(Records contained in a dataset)
══════════════════════════════

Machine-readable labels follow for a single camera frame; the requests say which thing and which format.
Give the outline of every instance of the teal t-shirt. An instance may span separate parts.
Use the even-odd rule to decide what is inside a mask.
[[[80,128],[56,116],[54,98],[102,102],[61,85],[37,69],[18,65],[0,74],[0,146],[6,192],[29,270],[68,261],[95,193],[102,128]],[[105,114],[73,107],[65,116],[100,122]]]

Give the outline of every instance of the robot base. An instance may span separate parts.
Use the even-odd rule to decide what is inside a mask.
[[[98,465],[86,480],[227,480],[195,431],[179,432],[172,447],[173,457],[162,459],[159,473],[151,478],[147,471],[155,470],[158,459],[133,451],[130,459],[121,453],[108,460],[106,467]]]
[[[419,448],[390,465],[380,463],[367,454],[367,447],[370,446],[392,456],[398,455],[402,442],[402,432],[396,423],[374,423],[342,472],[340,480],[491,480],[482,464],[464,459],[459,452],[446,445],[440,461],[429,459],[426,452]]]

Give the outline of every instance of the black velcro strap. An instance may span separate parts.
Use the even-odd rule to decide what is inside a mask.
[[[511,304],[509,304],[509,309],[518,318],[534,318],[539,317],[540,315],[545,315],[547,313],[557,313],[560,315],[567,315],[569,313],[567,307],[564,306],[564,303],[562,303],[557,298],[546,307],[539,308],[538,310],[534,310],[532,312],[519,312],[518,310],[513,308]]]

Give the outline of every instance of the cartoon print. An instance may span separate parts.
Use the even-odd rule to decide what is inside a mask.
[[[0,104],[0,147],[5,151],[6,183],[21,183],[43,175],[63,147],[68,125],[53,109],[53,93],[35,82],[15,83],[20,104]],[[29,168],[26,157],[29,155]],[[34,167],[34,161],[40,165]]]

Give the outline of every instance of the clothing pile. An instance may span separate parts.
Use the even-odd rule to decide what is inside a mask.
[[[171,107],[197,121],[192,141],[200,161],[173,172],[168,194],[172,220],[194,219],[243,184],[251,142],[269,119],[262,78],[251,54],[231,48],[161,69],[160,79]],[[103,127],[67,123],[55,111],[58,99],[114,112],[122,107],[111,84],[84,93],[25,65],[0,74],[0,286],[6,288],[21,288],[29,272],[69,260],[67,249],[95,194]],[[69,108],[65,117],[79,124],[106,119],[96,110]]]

══════════════════════════════

WHAT TO DO
The lines above, from the start of the records through the one containing "Give the outline of every instance of the robot", are to be printed exactly, and nothing else is to be included.

ANSWER TO THE EXERCISE
Machine-readable labels follow for a single camera frame; the requests say which thing and which format.
Give the outline of every instance of the teal t-shirt. An instance may span separate parts.
Use the even-odd rule to decide what is inside a mask.
[[[80,128],[56,116],[54,98],[102,102],[61,85],[37,69],[18,65],[0,74],[0,146],[6,192],[29,270],[68,261],[95,193],[102,128]],[[105,114],[73,107],[65,116],[100,122]]]

Give the outline of every instance of the robot base. An instance may span separate parts.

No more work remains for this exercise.